I dati dello Svimez sono reali? Certo, il quadro dell’economia meridionale è negativo. Ma la fotografia dello Svimez non tiene conto di dati fondamentali, che altri Istituti e Centri di ricerca invece considerano. Un recente rapporto della Fondazione studi dei consulenti del lavoro, che analizza l’attività ispettiva di Ministero del lavoro, Inps ed Inail (2014 e primi 6 mesi 2015) segnala che in Italia l’economia sommersa fattura quasi 42 miliardi all’anno, con 2 milioni di persone che lavorano in nero. Al Sud le percentuali sono ancora più alte. Secondo uno studio dell’Istat “In Campania ed in Calabria è irregolare quasi un lavoratore ogni cinque, mentre la media nazionale è uno ogni dieci” (IL MATTINO, 22.8.2015).

Ma l’economia sommersa consente la sopravvivenza del Sud, che se si dovesse stare ai soli indicatori ufficiali sarebbe già scomparso. Sulle cause delle sue dimensioni bisogna considerare l’intollerabile pressione fiscale sulle imprese, che al Sud sono già penalizzate da diseconomie come la mancanza di infrastrutture adeguate, il costo maggiore del credito e la presenza della criminalità organizzata.

Nell’annuale rapporto dello Svimez questi particolari non entrano, come non entra il problema della perdita dei centri decisionali ubicati al Sud, che è altrettanto fondamentale per uno sviluppo autopropulsivo. La Cassa per il Mezzogiorno aveva sede a Roma. L’Agenzia per il Turismo – oggi una delle pochissime voci in attivo del Sud – aveva sede all’Eur.

Con le anticipazioni del loro rapporto annuale (praticamente l’unica attività svolta dallo Svimez ) e diffuse in piena estate, gli eredi della Casmez hanno puntato alla gestione degli interventi governativi in vista per il Sud, a partire dai fondi Ue.

Dal 2010 alla presidenza dello Svimez siede Adriano Giannola. Nato a Fano (Pesaro), 72 anni fa, Giannola è uno degli esempi di quei “meridionalisti, spesso estranei anche per nascita al Sud, che sull’ “intervento straordinario nel Mezzogiorno” e gli incarichi in enti, banche, fondazioni, comitati “scientifici”, ha costruito la proprie fortune, continuando ad elevare alti lamenti sull’economia del Sud.

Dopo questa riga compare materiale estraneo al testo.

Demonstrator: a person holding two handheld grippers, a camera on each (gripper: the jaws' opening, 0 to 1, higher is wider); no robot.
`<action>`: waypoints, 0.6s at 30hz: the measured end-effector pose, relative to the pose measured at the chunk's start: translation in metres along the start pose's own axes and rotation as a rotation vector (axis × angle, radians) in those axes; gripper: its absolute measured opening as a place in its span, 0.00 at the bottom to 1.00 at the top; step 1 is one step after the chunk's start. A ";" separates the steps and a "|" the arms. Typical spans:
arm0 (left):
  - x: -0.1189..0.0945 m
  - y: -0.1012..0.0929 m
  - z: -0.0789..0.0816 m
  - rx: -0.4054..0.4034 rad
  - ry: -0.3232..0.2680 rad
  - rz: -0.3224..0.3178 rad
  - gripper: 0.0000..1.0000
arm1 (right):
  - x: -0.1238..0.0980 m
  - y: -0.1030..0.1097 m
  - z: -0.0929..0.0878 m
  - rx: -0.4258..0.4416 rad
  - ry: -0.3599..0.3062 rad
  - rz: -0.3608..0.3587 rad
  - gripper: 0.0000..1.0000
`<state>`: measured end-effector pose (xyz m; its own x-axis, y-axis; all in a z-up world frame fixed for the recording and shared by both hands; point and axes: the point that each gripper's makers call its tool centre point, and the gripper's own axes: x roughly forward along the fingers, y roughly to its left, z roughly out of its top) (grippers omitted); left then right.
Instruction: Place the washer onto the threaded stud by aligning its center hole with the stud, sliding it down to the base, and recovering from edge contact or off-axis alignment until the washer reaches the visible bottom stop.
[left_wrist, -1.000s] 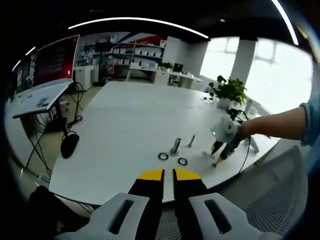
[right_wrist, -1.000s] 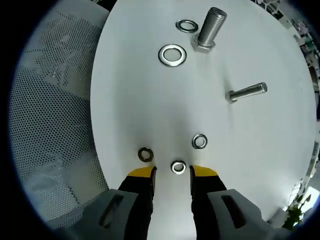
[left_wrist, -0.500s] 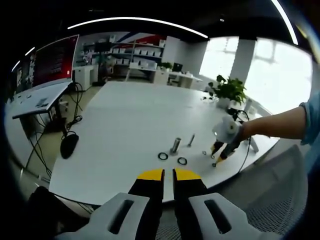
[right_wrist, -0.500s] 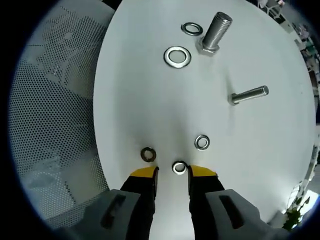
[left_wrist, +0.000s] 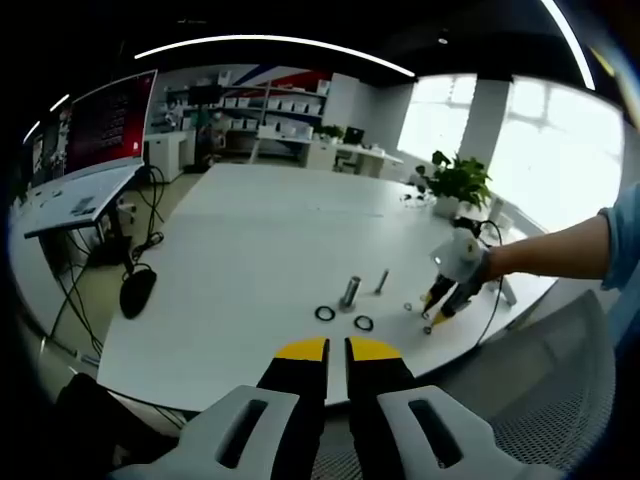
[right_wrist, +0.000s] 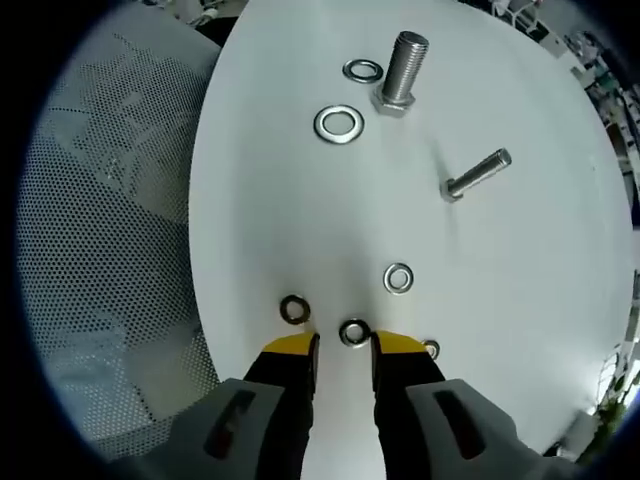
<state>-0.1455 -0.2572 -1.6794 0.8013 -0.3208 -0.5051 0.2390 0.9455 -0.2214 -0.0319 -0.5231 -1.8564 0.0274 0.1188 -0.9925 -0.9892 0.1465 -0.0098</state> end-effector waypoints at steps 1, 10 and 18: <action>0.000 0.000 0.000 -0.001 -0.001 0.000 0.04 | 0.000 -0.001 0.000 0.002 -0.001 -0.001 0.19; 0.000 0.000 0.000 -0.001 0.001 0.002 0.04 | 0.000 -0.002 0.001 -0.009 0.006 -0.003 0.16; 0.000 0.000 0.000 -0.002 -0.001 0.002 0.04 | -0.001 -0.002 0.001 0.053 -0.044 0.028 0.17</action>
<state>-0.1456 -0.2570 -1.6793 0.8022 -0.3186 -0.5050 0.2359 0.9460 -0.2221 -0.0295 -0.5221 -1.8552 0.0074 0.1660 -0.9861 -0.9807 0.1940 0.0253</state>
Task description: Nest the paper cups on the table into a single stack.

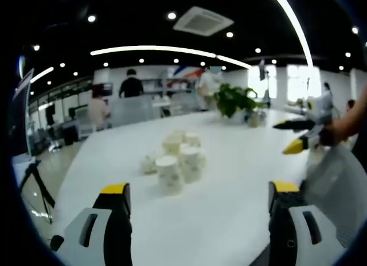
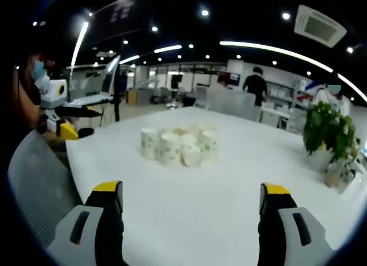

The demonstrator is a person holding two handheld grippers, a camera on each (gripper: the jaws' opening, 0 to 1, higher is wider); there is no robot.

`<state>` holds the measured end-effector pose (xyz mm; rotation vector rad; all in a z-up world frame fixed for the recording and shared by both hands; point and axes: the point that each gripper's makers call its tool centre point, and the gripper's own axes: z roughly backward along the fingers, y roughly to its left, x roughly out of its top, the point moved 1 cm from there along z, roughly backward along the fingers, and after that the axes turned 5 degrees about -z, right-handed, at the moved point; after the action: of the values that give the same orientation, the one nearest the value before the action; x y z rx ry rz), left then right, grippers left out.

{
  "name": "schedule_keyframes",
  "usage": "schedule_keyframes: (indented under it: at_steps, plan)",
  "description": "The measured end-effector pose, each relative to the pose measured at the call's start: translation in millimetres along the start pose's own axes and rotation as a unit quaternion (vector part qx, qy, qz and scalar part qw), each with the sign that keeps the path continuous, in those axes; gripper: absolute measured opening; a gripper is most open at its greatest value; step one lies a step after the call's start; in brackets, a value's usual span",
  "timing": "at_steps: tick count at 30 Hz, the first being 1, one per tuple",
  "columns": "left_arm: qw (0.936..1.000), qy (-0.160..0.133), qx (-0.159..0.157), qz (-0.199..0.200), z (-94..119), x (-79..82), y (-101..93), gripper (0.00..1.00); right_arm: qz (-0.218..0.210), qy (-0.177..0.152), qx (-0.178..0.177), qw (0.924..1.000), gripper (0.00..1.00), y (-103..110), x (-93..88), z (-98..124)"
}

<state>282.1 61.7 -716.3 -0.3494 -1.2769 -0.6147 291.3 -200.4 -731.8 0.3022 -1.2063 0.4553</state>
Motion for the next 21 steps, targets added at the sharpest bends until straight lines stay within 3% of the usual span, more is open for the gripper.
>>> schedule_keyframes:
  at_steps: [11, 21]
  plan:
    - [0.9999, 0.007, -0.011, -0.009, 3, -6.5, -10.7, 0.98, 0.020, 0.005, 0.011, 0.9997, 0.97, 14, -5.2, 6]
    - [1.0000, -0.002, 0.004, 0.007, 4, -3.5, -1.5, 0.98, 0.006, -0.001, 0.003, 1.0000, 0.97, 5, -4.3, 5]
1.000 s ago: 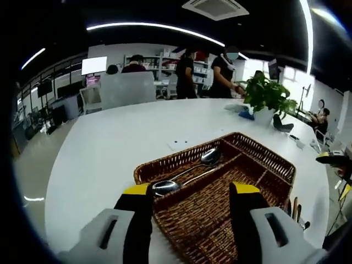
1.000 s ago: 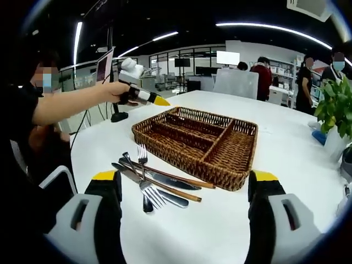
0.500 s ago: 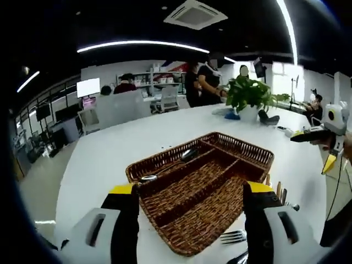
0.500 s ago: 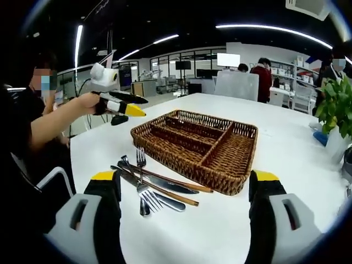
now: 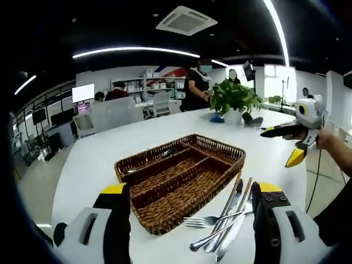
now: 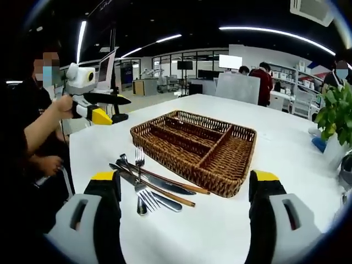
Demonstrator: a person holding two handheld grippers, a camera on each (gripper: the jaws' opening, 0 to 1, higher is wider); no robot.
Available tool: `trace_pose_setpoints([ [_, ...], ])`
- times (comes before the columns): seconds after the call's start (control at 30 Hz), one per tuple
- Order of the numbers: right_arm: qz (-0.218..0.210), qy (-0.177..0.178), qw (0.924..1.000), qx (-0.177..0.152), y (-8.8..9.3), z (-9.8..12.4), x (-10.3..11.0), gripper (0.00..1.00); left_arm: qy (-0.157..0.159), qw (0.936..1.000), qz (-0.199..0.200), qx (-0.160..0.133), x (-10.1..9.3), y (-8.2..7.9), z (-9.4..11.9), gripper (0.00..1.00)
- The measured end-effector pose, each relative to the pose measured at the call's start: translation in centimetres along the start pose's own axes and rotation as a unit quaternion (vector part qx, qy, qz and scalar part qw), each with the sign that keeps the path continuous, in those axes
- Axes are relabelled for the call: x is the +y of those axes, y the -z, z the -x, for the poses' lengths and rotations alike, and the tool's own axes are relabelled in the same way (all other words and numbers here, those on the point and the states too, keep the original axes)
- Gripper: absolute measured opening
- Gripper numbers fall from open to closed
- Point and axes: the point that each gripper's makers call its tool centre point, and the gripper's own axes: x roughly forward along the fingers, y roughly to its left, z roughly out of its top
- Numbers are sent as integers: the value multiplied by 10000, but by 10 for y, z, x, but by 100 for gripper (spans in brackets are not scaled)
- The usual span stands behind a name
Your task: Arrange the knives, forks, and spoons in their matching storage slots by inserting each utensil handle-first until every utensil is classified and aligned in the correct compartment
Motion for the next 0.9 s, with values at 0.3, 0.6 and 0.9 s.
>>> trace_pose_setpoints([
  [0.3, 148, -33, 9999, -17, -2, 2, 3, 100, 20, 9999, 150, -66, -28, 9, 15, 99],
  [0.6, 213, 37, 9998, -10, 2, 6, 0, 100, 6, 9999, 78, -107, -38, 10, 27, 99],
  [0.9, 194, 25, 9998, -12, 2, 6, 0, 100, 41, 9999, 103, -56, -39, 15, 25, 99],
])
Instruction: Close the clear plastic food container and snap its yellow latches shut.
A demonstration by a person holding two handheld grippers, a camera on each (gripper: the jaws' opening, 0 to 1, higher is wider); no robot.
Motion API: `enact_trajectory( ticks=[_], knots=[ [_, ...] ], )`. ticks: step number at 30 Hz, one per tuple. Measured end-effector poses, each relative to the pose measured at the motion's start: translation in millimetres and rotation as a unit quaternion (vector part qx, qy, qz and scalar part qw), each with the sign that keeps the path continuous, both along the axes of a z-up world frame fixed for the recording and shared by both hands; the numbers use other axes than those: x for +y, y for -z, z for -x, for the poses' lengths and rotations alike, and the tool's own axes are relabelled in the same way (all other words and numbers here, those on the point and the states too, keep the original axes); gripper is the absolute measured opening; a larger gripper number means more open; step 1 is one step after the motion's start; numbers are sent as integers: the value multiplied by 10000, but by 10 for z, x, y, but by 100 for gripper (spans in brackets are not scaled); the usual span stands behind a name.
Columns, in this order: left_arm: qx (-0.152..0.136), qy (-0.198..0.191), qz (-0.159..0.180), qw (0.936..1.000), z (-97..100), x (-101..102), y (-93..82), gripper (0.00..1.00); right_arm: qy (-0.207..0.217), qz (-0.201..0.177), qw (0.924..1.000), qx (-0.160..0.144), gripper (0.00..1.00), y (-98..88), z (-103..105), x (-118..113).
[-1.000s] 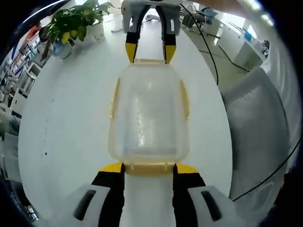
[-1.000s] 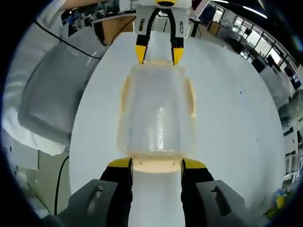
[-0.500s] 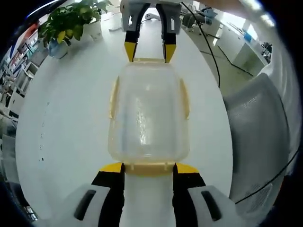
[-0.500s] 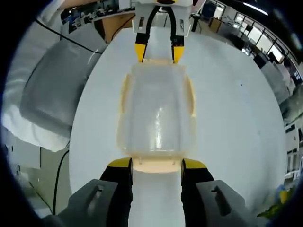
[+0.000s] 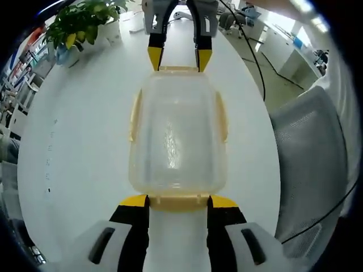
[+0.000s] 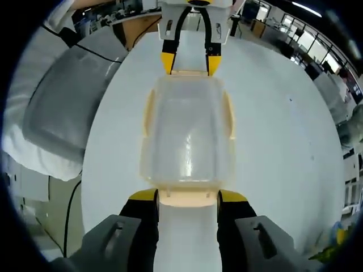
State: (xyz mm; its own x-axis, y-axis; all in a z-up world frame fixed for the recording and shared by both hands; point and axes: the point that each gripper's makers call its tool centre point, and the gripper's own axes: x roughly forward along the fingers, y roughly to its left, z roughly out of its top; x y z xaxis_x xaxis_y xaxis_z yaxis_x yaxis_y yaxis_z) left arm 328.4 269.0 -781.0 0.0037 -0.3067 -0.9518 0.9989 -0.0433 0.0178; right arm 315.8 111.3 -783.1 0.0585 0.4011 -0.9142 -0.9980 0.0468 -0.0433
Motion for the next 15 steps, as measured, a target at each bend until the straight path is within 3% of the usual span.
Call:
enact_trajectory(
  ticks=[15],
  knots=[
    [8, 6, -94, 10000, 24, 7, 13, 35, 7, -13, 10000, 20, 37, 2, 24, -3]
  ],
)
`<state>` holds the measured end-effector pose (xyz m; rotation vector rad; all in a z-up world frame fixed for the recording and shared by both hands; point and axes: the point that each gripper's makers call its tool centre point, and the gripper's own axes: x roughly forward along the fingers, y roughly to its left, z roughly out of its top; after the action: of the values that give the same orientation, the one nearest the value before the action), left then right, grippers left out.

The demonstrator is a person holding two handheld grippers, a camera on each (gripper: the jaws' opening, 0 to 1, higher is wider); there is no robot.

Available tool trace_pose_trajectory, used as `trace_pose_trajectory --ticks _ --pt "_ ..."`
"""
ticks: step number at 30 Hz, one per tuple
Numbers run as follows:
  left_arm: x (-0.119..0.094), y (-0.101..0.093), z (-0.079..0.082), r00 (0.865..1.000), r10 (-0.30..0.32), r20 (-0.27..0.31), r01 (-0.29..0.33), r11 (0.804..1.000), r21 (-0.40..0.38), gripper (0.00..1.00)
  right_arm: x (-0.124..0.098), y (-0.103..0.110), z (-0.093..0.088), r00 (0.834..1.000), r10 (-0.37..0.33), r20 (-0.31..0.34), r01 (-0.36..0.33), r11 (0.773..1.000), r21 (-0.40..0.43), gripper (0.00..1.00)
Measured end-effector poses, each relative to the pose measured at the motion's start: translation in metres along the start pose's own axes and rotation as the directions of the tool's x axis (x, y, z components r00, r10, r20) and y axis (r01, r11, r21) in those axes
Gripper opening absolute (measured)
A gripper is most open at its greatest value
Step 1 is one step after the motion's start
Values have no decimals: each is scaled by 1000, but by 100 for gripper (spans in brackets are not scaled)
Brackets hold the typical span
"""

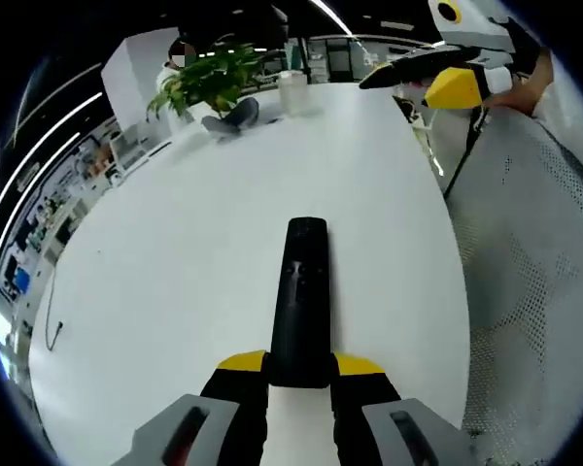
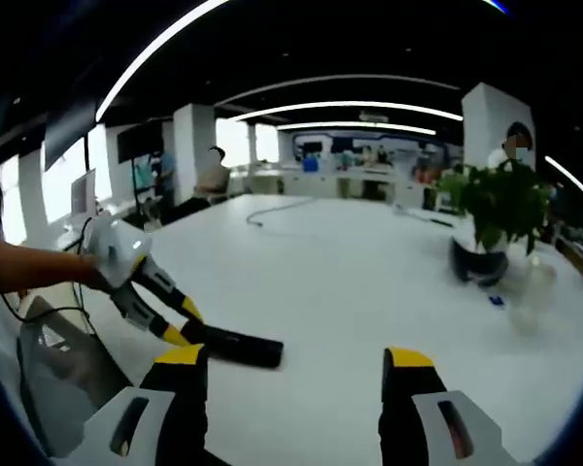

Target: Press the specified remote control buttons in sequence, fully releasing each button before pressing the next.

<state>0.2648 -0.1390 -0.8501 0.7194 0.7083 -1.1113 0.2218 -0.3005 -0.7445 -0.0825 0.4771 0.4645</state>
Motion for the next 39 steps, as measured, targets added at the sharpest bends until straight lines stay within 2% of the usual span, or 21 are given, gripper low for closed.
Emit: trace_pose_trajectory --ticks 3,24,30,37,38,39 --pt "4 19 2 1000 1 -6 0 999 44 23 1 0 -2 1000 10 -14 -9 1000 10 70" --pt "27 148 11 997 72 -30 -67 986 154 23 5 -1 -16 996 -10 -88 8 1000 -16 69" --pt "36 172 8 995 88 -37 -82 987 137 23 7 2 -20 993 1 -115 -4 1000 -30 68" --pt "46 198 -4 988 113 -104 -90 976 198 23 7 2 -23 991 9 -130 -12 1000 -23 68" --pt "47 204 -1 989 119 -89 -101 978 185 23 8 1 -24 991 5 -137 -9 1000 -25 68" --pt "47 207 -2 988 116 -98 -98 980 173 23 8 1 -25 990 6 -140 -10 1000 -25 67"
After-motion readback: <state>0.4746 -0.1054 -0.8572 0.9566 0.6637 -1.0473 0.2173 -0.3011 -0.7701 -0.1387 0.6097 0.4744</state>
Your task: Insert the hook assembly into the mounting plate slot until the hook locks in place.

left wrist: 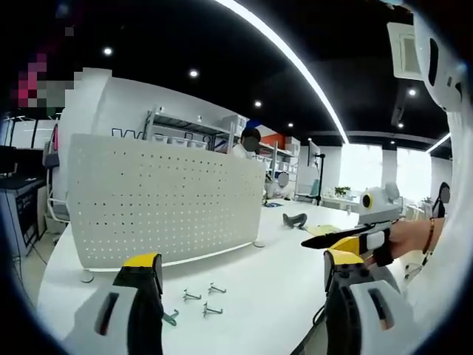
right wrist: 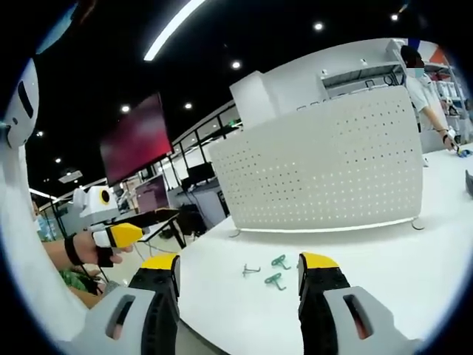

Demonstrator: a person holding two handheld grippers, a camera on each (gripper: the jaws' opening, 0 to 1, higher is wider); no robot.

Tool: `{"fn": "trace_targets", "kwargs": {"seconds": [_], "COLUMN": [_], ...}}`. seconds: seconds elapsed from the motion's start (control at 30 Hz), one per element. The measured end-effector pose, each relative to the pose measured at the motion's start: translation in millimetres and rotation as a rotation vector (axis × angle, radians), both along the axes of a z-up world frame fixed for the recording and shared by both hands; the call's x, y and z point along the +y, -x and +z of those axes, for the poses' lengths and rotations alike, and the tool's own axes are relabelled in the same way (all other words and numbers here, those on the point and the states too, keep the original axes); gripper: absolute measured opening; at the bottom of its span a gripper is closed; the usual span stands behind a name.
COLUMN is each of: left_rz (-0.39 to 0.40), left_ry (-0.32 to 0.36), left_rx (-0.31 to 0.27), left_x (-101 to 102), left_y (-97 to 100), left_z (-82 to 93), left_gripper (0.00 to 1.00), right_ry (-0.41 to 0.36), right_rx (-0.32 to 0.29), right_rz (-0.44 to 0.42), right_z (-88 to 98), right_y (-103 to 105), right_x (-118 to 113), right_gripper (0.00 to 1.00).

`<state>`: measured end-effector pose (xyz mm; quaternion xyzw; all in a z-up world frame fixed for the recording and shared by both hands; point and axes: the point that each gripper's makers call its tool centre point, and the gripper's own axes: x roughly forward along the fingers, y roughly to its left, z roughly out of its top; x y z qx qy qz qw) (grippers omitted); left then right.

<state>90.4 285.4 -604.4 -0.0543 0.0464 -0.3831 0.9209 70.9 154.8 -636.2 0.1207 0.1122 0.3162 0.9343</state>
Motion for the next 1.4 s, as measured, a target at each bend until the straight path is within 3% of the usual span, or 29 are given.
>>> {"fn": "trace_targets", "kwargs": {"seconds": [0.2, 0.6, 1.03, 1.2, 1.4], "left_rz": [0.005, -0.018, -0.044, -0.041, -0.052], "left_ry": [-0.018, -0.104, -0.166, -0.24, -0.287], "left_rx": [0.014, 0.09, 0.118, 0.173, 0.191], "left_x": [0.7, -2.8, -6.2, -4.9, -8.6], "left_y": [-2.7, -8.2, -19.9, -25.1, -28.4], "left_z": [-8.2, -43.2, -67.7, -89.6, -105.3], "left_gripper": [0.92, 0.9, 0.86, 0.82, 0.8], "right_ry": [0.006, 0.011, 0.007, 0.012, 0.017], "right_rx": [0.008, 0.022, 0.036, 0.047, 0.05], "right_rz": [-0.001, -0.027, -0.048, -0.046, -0.031], "right_z": [-3.0, -10.2, -12.3, -15.9, -15.4], "right_y": [0.7, -0.5, -0.3, -2.1, -3.3], "right_x": [-1.3, -6.9, -10.8, -8.7, -3.6], "right_gripper": [0.66, 0.66, 0.66, 0.66, 0.66]}}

Docente di Economia bancaria all’Università Federico II, componente del cda del Banco di Napoli quando (1997) il Banco fu svenduto al prezzo ridicolo di 60 miliardi di vecchie lire alla cordata Bnl-Ina, poi presidente dell’Istituto Fondazione Banco di Napoli, componente del famigerato CTS (Comitato Tecnico Scientifico) della giunta regionale di Antonio Bassolino, i cui membri percepivano i gettoni di presenza senza neanche riunirsi, Giannola occupa un numero impressionante di poltrone. Componente del cda della Fondazione per il Sud (un’altra lobby pensata da imprese e Fondazioni del Nord, come la Compagnia di Sanpaolo), componente del cda della Banca Popolare di Puglia e Basilicata, presidente emerito della Banca del Sud, presidente della Fondazione di Comunità Centro Storico di Napoli, nel 2011 Giannola ha assunto anche la presidenza del Teatro Mercadante di Napoli, su nomina del sindaco Luigi De Magistris. Da solo, dimettendosi da qualcuno dei suo incarichi, darebbe un contributo all’occupazione nel Sud.

Nel 2016 la sua presidenza dello Svimez scade e così il lamento dell’Istituto risuona più alto in vista del possibile rinnovo. Ma le ricette dello Svimez sono già fallite una volta. Lo Svimez non è la soluzione, ma una parte dei problemi del Sud. (LN91/15).